There is a raw beauty to this landscape, both the real one and the fictional one. Steep sides covered with brush and boulders, rushing water at the bottom, running on for miles and miles…

And each place has a dark history - from the young man who threw himself over the edge of the gorge in Salome to the dozens of men who fell to their deaths while constructing the Crooked River Bridge. There are even signs all over the area overlooking the Crooked River Gorge, stating that hundreds of dogs have leapt to their deaths, not realizing there was a 300-foot drop on the other side of the short wall, and reminding visitors to please keep their dogs on a leash to prevent such a tragedy.

Even in its beauty, the landscape is full of peril.
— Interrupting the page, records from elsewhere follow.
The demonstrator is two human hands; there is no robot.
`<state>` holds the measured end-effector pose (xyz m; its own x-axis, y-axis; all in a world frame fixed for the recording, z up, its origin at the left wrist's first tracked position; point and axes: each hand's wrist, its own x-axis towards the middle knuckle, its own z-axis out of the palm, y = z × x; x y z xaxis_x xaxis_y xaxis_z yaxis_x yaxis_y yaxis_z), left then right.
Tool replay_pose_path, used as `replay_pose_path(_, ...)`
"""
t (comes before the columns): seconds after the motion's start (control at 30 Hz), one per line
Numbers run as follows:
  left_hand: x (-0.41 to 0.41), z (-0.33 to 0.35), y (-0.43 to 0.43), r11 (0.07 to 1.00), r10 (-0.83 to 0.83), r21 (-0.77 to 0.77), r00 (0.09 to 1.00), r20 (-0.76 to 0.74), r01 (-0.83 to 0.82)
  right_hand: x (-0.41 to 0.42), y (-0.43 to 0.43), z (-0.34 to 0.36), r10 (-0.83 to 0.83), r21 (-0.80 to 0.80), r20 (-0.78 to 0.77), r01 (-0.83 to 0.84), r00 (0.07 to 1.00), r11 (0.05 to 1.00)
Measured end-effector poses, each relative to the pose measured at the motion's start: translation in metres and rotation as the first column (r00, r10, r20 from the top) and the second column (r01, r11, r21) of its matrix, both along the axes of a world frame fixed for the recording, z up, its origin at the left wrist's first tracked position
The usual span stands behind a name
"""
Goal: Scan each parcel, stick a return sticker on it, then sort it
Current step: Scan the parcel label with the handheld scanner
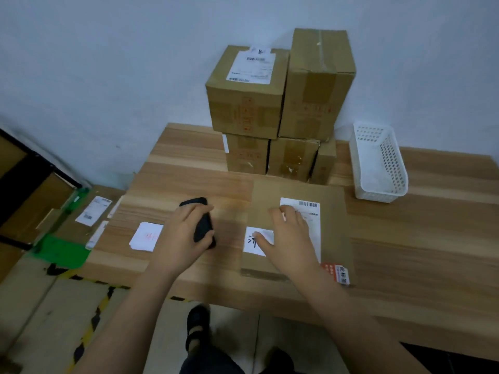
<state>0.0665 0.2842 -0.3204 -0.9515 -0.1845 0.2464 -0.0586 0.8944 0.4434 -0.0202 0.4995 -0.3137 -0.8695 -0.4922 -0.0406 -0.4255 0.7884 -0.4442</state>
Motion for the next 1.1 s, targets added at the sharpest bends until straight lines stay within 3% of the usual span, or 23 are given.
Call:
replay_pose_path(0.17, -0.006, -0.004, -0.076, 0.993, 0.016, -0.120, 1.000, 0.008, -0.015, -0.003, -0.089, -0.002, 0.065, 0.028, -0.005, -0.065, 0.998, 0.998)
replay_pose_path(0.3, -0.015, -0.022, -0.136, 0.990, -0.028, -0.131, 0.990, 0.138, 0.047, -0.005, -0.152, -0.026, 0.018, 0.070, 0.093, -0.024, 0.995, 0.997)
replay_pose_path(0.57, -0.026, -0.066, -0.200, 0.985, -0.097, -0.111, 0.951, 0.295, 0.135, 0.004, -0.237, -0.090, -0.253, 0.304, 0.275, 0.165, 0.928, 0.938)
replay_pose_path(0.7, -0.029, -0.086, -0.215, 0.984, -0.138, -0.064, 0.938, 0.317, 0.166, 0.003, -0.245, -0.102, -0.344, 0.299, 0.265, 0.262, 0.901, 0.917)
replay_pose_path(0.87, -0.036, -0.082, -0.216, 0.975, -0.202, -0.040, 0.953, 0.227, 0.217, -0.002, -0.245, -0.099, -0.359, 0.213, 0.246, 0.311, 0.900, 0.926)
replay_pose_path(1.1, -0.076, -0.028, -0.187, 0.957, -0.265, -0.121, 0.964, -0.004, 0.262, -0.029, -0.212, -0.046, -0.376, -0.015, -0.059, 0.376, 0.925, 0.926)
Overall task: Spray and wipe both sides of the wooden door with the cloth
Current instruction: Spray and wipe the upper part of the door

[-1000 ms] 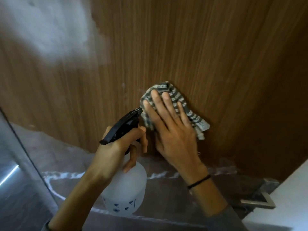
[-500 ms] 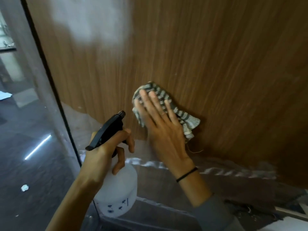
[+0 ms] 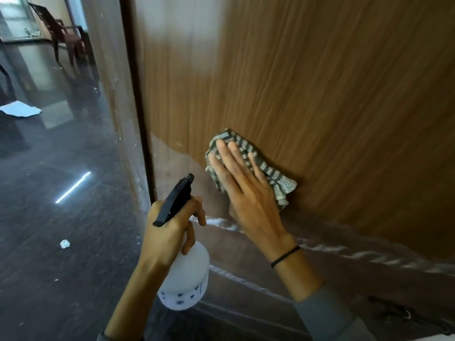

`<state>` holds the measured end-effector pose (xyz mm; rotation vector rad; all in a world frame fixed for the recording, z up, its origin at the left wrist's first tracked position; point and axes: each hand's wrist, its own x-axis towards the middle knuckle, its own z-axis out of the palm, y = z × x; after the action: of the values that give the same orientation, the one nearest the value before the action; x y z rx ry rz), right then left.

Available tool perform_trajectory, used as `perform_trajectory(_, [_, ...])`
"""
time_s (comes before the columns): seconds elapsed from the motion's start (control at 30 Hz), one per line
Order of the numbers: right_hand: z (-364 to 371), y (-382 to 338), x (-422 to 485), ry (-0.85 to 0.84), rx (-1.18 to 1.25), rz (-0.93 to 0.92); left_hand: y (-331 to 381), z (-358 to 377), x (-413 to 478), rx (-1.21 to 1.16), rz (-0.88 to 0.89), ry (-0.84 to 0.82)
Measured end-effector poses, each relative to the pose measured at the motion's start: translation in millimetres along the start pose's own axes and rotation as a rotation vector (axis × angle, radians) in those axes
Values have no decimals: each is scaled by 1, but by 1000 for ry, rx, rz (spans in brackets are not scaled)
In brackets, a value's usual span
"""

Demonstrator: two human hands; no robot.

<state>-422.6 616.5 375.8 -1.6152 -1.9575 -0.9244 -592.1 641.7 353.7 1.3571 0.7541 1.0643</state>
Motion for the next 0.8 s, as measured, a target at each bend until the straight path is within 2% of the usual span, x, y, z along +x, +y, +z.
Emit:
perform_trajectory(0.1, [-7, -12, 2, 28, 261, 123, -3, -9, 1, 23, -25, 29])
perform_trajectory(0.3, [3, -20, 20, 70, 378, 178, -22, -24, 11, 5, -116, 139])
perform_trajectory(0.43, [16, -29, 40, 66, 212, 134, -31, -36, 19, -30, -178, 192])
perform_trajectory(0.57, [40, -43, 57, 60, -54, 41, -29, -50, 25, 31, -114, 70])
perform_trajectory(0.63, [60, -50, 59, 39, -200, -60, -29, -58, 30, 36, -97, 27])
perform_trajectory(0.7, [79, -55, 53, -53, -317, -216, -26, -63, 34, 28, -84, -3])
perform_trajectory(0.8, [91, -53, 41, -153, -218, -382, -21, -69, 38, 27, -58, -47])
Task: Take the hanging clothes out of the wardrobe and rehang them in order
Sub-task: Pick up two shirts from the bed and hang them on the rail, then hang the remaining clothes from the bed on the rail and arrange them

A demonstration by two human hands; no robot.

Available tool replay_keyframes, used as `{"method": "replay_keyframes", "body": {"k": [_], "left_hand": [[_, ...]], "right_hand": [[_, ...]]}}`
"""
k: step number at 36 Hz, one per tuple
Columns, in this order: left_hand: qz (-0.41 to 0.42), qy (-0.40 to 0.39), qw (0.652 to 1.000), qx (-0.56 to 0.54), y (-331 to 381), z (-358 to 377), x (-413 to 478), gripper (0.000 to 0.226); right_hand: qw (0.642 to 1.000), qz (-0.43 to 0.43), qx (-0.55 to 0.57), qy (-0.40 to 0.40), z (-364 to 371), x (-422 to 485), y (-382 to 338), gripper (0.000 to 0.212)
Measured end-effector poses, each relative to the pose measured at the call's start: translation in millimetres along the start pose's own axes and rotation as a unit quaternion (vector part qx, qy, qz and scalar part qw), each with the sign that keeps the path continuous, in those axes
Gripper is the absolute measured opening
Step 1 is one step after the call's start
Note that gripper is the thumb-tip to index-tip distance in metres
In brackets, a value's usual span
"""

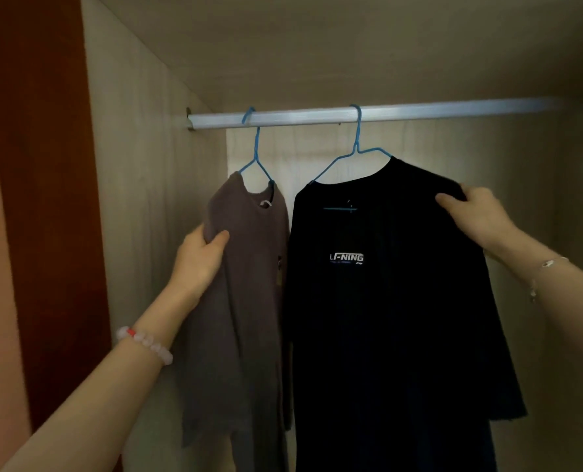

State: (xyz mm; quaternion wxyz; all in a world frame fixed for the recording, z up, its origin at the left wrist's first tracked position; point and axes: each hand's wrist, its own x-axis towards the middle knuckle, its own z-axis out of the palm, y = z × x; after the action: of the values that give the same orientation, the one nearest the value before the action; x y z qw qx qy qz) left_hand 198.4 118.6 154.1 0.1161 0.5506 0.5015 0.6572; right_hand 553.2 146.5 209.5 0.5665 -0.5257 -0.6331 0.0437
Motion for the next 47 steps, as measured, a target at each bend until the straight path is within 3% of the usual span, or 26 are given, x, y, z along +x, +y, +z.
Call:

Even in its grandeur, there lurks danger and even death.

Just as in life.

Over the past few months, several friends of mine - people in their 20's and 30's - have fallen gravely ill. Just like that. Out of the blue. Beautiful, healthy, young people stricken with health crises that are mostly attributed to people much more advanced in age.

A young man in our community was recently killed in a freak automobile accident. He was 18. We had just attended his graduation ceremony two months before. He was just beginning his life.

And then there are my own freak accidents - injuries and issues that popped up out of nowhere that violently shook my life or brought it to a near complete standstill.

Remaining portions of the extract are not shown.